自信満々に放ったフレイムの魔法が、棍棒を滅茶苦茶に振るいながら突っ込んできていたゴブリンの表面を軽く焦がす。

「ギアアア!?」

「あ、あれ!? もっとこう、焼き尽くす的な」

「充分だよ!」

棍棒を取り落とし顔面を抑えるゴブリンを、イストファは短剣で刺し貫く。

「ギッ……」

「せあっ!」

引き抜き、斬撃一閃。深々と切り裂かれたゴブリンは断末魔を残す事すらなく倒れ、そのまま動かなくなる。

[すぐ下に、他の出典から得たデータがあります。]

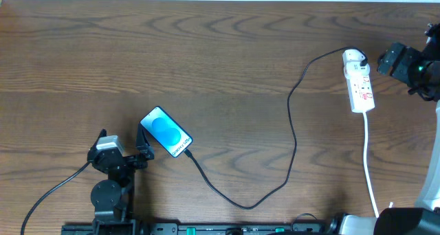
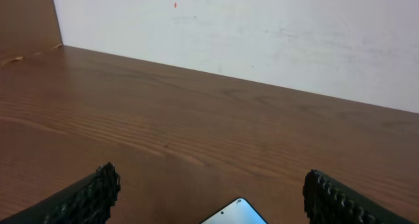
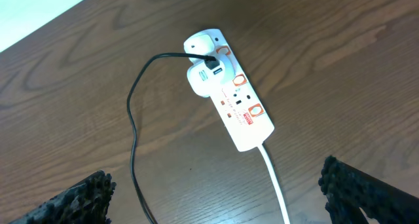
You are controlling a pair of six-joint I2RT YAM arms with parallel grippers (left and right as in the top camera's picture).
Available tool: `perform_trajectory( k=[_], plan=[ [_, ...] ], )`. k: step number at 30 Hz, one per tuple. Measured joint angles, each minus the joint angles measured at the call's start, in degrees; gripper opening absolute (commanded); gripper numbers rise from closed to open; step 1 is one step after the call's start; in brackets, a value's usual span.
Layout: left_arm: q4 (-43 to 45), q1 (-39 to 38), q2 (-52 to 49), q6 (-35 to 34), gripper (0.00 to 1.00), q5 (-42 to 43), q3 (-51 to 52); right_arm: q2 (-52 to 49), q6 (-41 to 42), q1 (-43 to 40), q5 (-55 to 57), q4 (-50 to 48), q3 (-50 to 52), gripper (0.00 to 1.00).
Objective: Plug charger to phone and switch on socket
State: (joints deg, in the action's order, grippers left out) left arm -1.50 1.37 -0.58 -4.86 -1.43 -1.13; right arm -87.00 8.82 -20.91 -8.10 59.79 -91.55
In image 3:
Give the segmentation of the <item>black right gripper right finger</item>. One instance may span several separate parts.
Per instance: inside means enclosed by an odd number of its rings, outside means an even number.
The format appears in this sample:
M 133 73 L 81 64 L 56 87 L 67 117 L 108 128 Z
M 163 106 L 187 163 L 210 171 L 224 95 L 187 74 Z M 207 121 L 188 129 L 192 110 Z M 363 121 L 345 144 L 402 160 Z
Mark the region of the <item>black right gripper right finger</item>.
M 370 176 L 333 156 L 325 159 L 318 180 L 327 197 L 331 222 L 417 223 L 418 198 Z

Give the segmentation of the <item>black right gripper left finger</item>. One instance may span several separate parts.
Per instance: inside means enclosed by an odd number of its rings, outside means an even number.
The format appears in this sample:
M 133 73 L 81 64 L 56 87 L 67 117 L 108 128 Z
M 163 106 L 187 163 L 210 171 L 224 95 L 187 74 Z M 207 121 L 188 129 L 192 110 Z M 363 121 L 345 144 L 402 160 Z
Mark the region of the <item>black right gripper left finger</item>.
M 116 185 L 99 170 L 10 223 L 110 224 L 107 211 Z

そのままトドメを刺そうとして……イストファは、その動きをピタリと止める。

「ん、どうしたイストファ」

「ああ、いや、うん。これ以上のトドメは必要ないなって」

「まあ、どう見ても死んでるしな」

「……うん。なんとなくだけど、それが分かった」

それは、直感的なものだ。

これで仕留めた、と。そう強く感じたのだ。

それが自分の油断であるかもしれないとイストファは自問して、やがて「違う」と結論付ける。

足元に転がるゴブリンは、確かに死んでいる。

ならばこの感覚は……自分の成長の証なのだろうかと。イストファは、拳をそっと握る。

「魔石はいいのか?」

「あっ」

カイルの言葉にハッとしたイストファは、慌ててゴブリンから魔石を取り出す。

小さな小さな、最小の魔石。

それでもイストファは笑顔でそれをつまみ上げると、袋へと仕舞う。

「そんなもの一つに随分嬉しそうだな」

「嬉しいよ。これが、僕の明日を作ってくれるんだもの」

そう、そうなのだ。

この小さな輝きが、今日の稼ぎとなって明日への糧となる。

その先は、イストファの目指す「一流冒険者」へと繋がっている。

だから、嬉しくないはずなんてないのだ。

「ふーん、そんなもんか……」

「うん、そんなもんだよ」

笑顔のイストファに、カイルは少しだけ呆けたような顔になり……やがて、何かを納得したかのように何度も頷く。

「……そうか。そんなものか」

そう、呟いて。カイルは、イストファの肩を強く叩く。

「よし、それじゃあこの未来の大魔法士様が今日は稼がせてやるぞ!」

「はは、ありがとう」

それにイストファも笑顔で返して。

そして二人は歩き出す。そこには、二人が出会った時にはなかった……少しだけ、柔らかい雰囲気があった。